Segment Open
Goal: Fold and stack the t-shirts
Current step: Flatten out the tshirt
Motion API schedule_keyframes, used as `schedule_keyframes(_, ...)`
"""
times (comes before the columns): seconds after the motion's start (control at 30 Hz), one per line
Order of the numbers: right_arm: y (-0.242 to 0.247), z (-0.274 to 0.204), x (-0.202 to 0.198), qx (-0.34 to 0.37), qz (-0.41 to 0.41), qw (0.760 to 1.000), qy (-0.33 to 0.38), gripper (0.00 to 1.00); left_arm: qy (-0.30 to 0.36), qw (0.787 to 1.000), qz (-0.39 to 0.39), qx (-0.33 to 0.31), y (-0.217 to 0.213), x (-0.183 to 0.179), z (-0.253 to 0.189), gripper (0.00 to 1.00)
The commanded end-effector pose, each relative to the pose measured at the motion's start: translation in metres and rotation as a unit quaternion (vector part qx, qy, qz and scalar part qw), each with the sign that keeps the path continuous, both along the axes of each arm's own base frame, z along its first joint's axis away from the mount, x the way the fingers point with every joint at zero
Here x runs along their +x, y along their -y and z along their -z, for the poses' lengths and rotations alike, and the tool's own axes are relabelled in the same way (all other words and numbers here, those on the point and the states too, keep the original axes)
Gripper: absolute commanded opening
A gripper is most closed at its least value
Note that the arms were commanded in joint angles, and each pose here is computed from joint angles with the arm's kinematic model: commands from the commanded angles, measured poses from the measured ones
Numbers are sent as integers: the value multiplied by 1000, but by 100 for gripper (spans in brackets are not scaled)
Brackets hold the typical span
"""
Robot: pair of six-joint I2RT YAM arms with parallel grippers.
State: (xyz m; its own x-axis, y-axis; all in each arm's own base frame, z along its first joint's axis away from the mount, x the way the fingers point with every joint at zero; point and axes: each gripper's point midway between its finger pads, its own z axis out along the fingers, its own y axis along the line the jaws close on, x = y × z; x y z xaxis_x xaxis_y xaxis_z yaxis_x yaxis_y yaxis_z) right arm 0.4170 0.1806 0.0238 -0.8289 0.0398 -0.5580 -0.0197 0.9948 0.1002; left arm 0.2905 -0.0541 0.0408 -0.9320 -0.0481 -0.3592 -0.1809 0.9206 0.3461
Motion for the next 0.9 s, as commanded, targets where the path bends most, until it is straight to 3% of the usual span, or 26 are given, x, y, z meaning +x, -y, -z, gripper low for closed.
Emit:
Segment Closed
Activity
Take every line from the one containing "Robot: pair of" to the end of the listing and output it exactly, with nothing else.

Output below
Robot: pair of six-joint I2RT YAM arms with parallel grippers.
State: (xyz m; its own x-axis, y-axis; all in each arm's own base frame, z along its first joint's axis away from the mount, x the way the fingers point with every joint at zero; point and axes: each gripper's point midway between its finger pads, its own z axis out along the fingers, its own y axis along the line the jaws close on, x = y × z; x y z xaxis_x xaxis_y xaxis_z yaxis_x yaxis_y yaxis_z) right arm 0.4170 0.1806 0.0238 -0.8289 0.0398 -0.5580 -0.0197 0.9948 0.1002; left arm 0.2905 -0.0541 0.0408 -0.9320 -0.0481 -0.3592 -0.1809 0.9206 0.3461
Motion for the next 0.9 s, as commanded, targets where the path bends most, until it is straight to 3% of the usual span, or 26 are given, x, y, z meaning +x, -y, -z, gripper low for closed.
Emit:

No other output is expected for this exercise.